Le budget 2009-10 présenté hier par Monique Jérôme-Forget se résume à un exercice comptable périlleux causé par la récession, mais aussi par les mauvaises décisions passées du gouvernement Charest. Sans plan de relance digne de ce nom et malgré la promesse rose bonbon d'un retour à l'équilibre budgétaire d'ici cinq ans, tout laisse croire que nous voilà repartis pour des années d'enfer en matière de politiques publiques.
Comme prévu, les conséquences de la récession sur l'état des finances publiques sont non seulement très graves, mais elles le resteront pendant bien plus longtemps que les cinq années prévues par la loi antidéficit dont le gouvernement doit suspendre l'application. Ainsi, malgré l'introduction de nouvelles mesures telles l'augmentation de la TVQ et l'indexation de tous les tarifs à partir de 2011, la ministre des Finances prévient qu'il faudra trouver rien de moins que 8,4 milliards de dollars supplémentaires d'ici cinq ans pour revenir à l'équilibre. Où trouver cet argent? On n'en sait vraiment rien. Aussi bien admettre que la mission est impossible, surtout lorsqu'on constate que ces chiffres découlent de prévisions de croissance économique beaucoup trop optimistes.

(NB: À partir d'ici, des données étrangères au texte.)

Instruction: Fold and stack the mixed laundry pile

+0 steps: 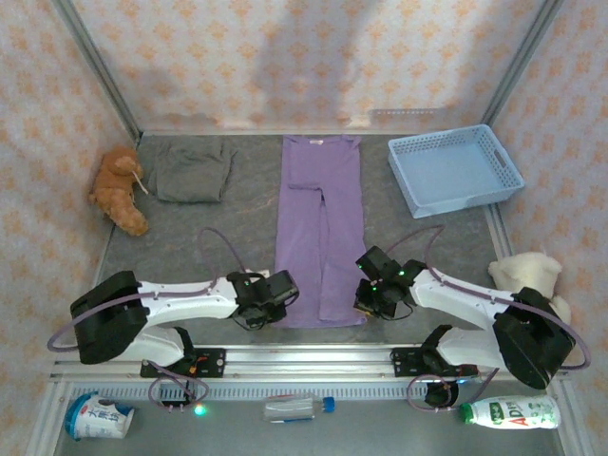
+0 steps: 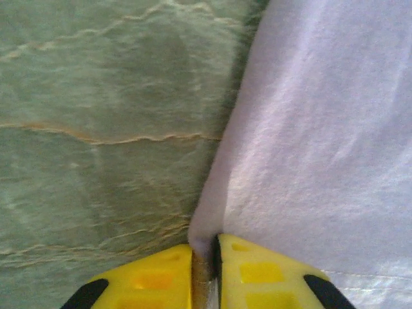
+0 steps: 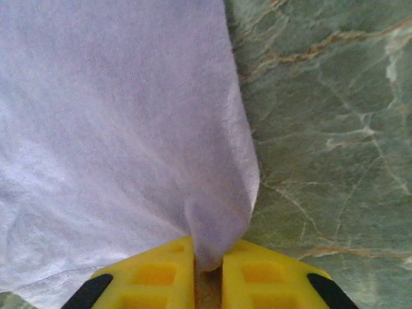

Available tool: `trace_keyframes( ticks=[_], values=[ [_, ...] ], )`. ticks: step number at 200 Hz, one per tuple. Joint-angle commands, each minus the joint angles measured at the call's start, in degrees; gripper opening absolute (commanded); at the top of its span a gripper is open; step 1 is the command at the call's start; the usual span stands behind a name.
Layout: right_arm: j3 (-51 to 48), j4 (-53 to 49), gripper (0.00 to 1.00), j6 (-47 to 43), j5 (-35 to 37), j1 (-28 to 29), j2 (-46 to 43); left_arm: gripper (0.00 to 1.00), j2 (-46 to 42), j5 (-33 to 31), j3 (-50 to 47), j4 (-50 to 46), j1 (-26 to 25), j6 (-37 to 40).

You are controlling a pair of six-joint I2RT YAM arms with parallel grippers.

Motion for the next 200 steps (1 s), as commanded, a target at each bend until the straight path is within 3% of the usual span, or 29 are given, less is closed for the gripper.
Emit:
trace_keyframes(
  ticks=[1, 18, 49, 101, 143, 200],
  values=[
    [2.05, -1.42, 0.07, 0.41, 3.93, 0.32, -2.35, 0.03, 3.4, 0.41, 3.1, 11.89, -1.24, -1.67],
    [3.85, -2.77, 0.0, -0.24, 5.35, 0.32, -2.9, 0.0, 2.95, -2.06, 5.56, 7.89, -1.21, -1.59],
    [8.47, -4.61, 0.0, -1.84, 8.74, -0.33, -3.1, 0.0, 1.0, -4.46, 8.97, 4.36, 0.4, -0.68],
    [18.3, -7.25, 0.0, -5.5, 9.62, -8.67, 0.2, 0.0, -0.87, -3.65, 17.83, -1.13, 11.72, 7.92],
    [27.31, -6.72, 0.0, -7.73, 8.29, -15.39, 8.52, 0.0, 5.36, 0.19, 28.21, -4.66, 21.52, 15.81],
    [42.46, -6.38, 0.0, -8.74, 6.23, -20.73, 26.2, 0.0, 19.88, 5.96, 41.56, -6.31, 29.99, 21.62]
  ],
)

C'est dire que la dette du Québec pourrait grimper de 42 % à près de 50 % du PIB en quelques années seulement malgré le maintien des contributions annuelles au Fonds des générations, dont l'existence n'a pourtant plus que valeur de symbole.
Cette perspective très négative est sans doute la plus mauvaise nouvelle de ce budget. Non pas pour 2009 puisque le déficit de quatre milliards permettra d'éviter de devoir sabrer en santé et en éducation, les deux missions qui accaparent la plus grande partie du budget. Mais à moyen terme, ce sera terrible puisque l'explosion du service de la dette ajoutée aux efforts de compression des dépenses généreront des tensions sociales et une détérioration de la qualité des services à la population.

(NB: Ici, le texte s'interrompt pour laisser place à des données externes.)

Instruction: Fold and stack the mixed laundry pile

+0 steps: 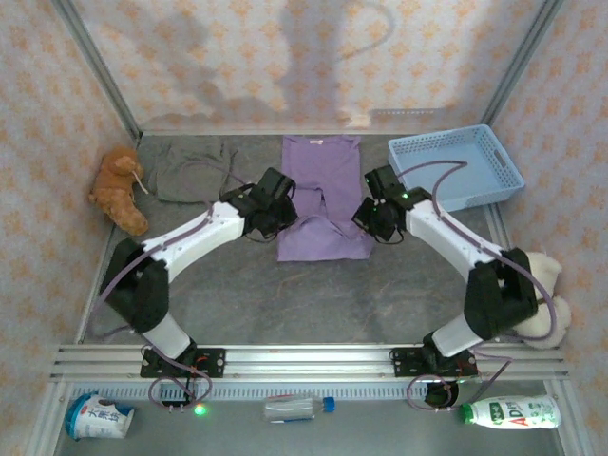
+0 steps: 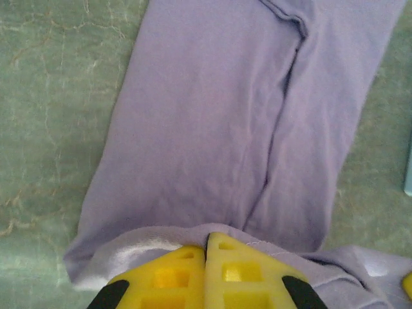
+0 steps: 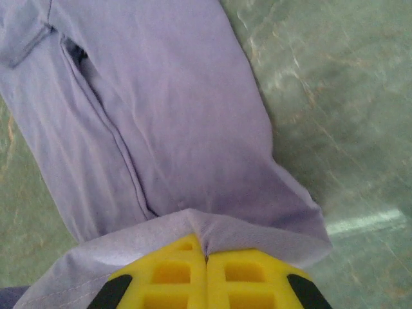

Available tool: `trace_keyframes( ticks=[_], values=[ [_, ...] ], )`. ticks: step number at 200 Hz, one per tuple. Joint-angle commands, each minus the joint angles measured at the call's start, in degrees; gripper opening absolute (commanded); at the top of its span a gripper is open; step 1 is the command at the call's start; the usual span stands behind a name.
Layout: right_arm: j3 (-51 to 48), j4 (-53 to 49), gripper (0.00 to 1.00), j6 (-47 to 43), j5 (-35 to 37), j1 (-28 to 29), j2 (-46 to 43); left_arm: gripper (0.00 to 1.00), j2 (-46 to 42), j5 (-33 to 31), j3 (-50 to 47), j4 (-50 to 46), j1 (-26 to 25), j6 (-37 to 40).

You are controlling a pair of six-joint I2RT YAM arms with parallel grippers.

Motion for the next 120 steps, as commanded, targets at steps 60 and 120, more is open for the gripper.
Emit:
trace_keyframes(
  ticks=[60, 120],
  values=[
    [26.79, -1.89, 0.31, -3.26, -2.33, -5.7, 25.6, 0.15, 23.69, 5.39, 26.73, -9.14, 8.72, 9.23],
    [28.8, -5.51, 0.53, -6.81, 0.46, -6.0, 25.04, 0.65, 25.43, 5.09, 31.0, -13.74, 9.88, 10.34]
  ],
)
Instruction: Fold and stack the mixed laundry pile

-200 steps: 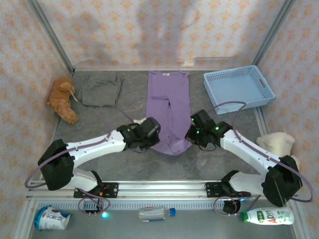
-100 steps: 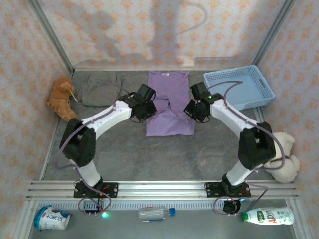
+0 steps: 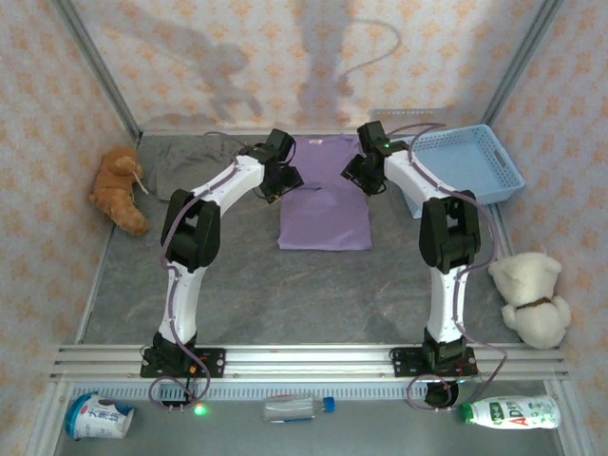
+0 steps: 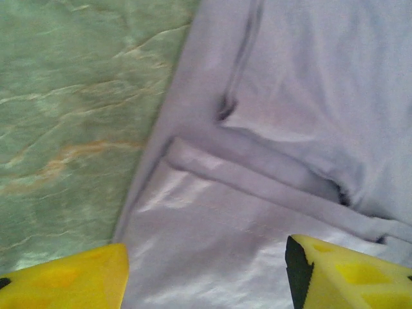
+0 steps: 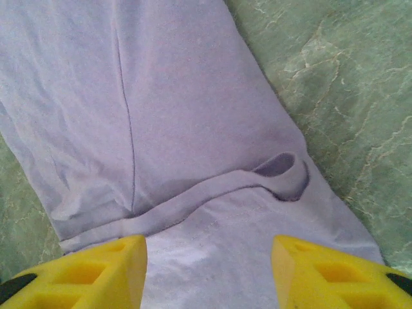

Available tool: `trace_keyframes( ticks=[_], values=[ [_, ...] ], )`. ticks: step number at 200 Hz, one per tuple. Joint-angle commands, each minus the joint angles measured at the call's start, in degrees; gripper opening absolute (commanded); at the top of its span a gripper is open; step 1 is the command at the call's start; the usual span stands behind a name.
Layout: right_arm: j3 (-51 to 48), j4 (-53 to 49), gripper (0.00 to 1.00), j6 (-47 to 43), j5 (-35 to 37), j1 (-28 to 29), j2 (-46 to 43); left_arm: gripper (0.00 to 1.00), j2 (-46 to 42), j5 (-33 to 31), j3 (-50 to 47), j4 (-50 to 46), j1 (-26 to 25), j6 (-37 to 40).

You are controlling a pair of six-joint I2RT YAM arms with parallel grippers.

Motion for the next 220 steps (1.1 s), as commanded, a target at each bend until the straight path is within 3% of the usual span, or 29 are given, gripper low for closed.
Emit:
trace_keyframes(
  ticks=[1, 42, 69, 104, 127, 172, 220],
  values=[
    [-4.34, -3.16, 0.53, -2.03, 1.84, 0.04, -4.88, 0.65, -5.42, 0.1, -2.59, -3.01, -0.73, 1.7],
    [-17.89, -2.46, 0.45, -3.26, -1.79, 1.78, -13.5, 0.58, -14.16, 4.26, -14.11, 0.95, -4.46, 3.29],
    [-20.81, -1.17, 0.37, -3.11, -3.91, 5.32, -12.87, 0.41, -13.69, 5.98, -17.33, 2.49, -7.54, 4.0],
    [-23.46, 1.71, 0.28, 2.2, -0.53, 5.4, -9.17, 0.37, -11.5, 3.18, -23.25, 6.25, -7.73, 0.67],
    [-24.75, 2.45, 0.35, 2.67, 2.58, 5.41, -8.38, 0.36, -10.87, -0.31, -26.27, 6.84, -7.72, 0.73],
    [-29.72, 3.55, 0.53, 1.85, 1.58, 5.95, -9.49, 0.35, -11.48, -4.42, -31.47, 5.81, -9.36, 0.22],
    [-41.51, 4.8, 0.56, 1.99, 2.08, 9.69, -17.65, 0.35, -21.72, -6.78, -47.7, 9.51, -15.33, -7.18]
  ],
)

En attendant, le budget 2009-10 prévoit une croissance de 5,7 % des dépenses en santé et de 3,5 % en éducation. C'est beaucoup plus que l'inflation et désormais, la santé accapare plus de 44 % de toutes les dépenses du gouvernement provincial. Malgré cela, on ne peut pas s'attendre à une amélioration des services puisque l'essentiel ira aux dépenses courantes, notamment aux médicaments et aux médecins à qui Québec a consenti d'importantes augmentations. De nouvelles négociations étant prévues l'an prochain avec l'ensemble de la fonction publique et avec les médecins, il sera difficile d'éviter la confrontation.
Ce budget devait être le grand exercice de relance économique d'un gouvernement fraîchement réélu: il n'en est rien. Quelques centaines de millions tout au plus sont ajoutés à ce qui avait déjà été annoncé pour venir en aide aux entreprises et aux régions. Compte tenu de l'urgence de stimuler la consommation des ménages, on aurait au moins pu s'attendre à un autre milliard, non récurrent, de dépenses fiscales, par exemple sous la forme d'une bonification du crédit TVQ que reçoivent les Québécois à revenus modestes. Or, pour fouetter la consommation, Québec s'en remet uniquement à son programme d'infrastructures.
On l'a déjà dit, un gouvernement provincial comme celui du Québec n'a pas la marge de manoeuvre suffisante pour agir de façon déterminante sur la croissance. Région exportatrice qui ne contrôle pas sa politique monétaire et dont les finances publiques sont dans un état de crise chronique, le Québec ne peut intervenir qu'au moyen de la fiscalité et de ses projets d'infrastructure. Si les milliards prévus à ce dernier chapitre sont à inscrire dans la colonne positive au bilan du gouvernement Charest, la décision de réduire les impôts d'un milliard l'an dernier et celle de ne pas occuper l'espace fiscal laissé vacant par la baisse de la TPS fédérale se révèlent aujourd'hui dramatiques, et surtout, porteuses d'une crise encore pire pour l'avenir.